--- WORK ITEM ---
Find the lines of the material below that include the string "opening", then copy each one.

#### EXERCISE INPUTS

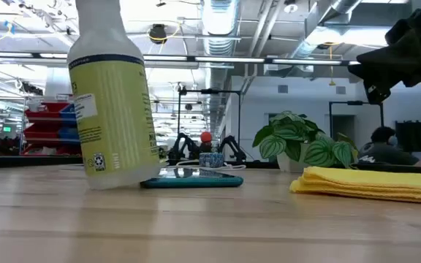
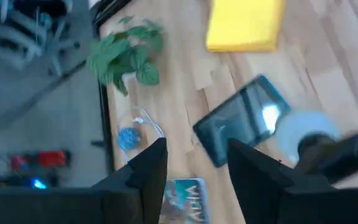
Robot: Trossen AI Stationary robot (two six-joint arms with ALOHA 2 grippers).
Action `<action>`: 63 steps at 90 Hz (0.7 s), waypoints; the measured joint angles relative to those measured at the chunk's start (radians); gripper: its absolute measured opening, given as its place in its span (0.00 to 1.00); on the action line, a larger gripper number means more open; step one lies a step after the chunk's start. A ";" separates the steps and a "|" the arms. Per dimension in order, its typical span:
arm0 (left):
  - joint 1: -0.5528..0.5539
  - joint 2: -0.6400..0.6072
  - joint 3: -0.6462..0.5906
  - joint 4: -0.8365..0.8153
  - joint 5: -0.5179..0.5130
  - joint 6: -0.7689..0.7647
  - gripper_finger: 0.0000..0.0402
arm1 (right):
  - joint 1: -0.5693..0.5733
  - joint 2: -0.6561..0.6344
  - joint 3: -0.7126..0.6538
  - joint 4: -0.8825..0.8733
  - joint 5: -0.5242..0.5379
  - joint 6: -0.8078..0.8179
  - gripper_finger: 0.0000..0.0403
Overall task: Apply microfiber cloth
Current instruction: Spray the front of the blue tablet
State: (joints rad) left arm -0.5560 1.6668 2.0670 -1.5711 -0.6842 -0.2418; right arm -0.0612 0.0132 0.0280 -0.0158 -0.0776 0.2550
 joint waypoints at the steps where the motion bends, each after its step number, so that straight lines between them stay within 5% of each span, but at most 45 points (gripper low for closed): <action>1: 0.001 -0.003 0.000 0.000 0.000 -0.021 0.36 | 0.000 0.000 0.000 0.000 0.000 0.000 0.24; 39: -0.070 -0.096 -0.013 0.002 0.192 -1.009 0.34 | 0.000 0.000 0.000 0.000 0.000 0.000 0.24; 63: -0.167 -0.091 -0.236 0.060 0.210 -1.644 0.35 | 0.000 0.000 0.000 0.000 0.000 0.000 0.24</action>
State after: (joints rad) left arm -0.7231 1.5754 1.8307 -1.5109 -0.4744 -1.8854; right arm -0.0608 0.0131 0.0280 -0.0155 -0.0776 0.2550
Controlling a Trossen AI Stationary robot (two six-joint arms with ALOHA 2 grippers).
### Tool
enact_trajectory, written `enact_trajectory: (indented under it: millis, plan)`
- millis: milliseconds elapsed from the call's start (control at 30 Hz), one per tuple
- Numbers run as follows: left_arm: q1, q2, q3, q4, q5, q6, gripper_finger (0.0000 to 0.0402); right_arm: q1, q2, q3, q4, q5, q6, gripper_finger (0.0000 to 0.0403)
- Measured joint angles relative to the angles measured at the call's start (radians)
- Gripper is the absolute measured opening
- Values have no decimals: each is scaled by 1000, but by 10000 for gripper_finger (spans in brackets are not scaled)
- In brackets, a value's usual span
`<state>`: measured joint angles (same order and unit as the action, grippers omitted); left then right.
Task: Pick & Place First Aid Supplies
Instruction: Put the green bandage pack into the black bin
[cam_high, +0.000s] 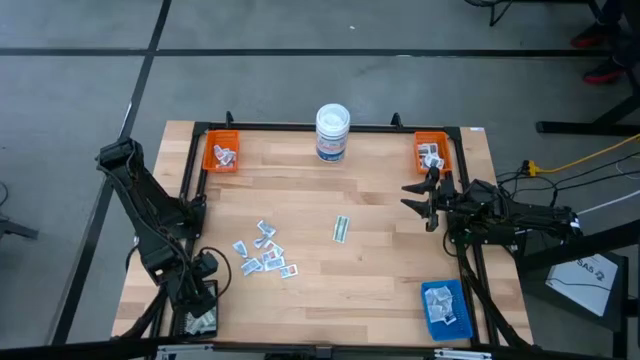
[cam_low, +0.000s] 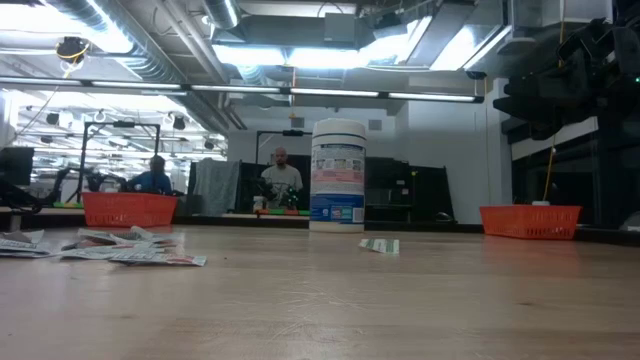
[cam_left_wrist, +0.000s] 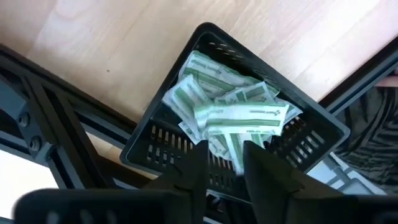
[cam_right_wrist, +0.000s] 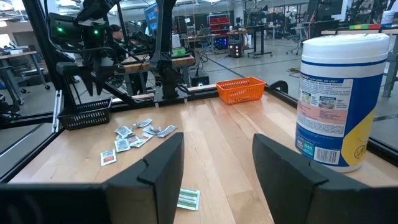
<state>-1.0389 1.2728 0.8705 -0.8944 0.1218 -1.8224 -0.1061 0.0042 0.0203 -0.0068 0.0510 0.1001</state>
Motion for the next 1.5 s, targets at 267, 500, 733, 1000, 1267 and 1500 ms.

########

--- WRITTEN REPLY ---
Action `<action>`: 63 steps at 90 Hz (0.7 s), waypoints; the measured joint angles relative to those measured at the chunk's start (radians); gripper: its absolute measured opening, given as its place in its span (0.00 to 1.00); on the action line, a larger gripper number means more open; step one lies a step after the chunk's start. A ";" separates the steps and a "|" the arms. Per dimension in order, its typical span:
- Gripper is the absolute measured opening

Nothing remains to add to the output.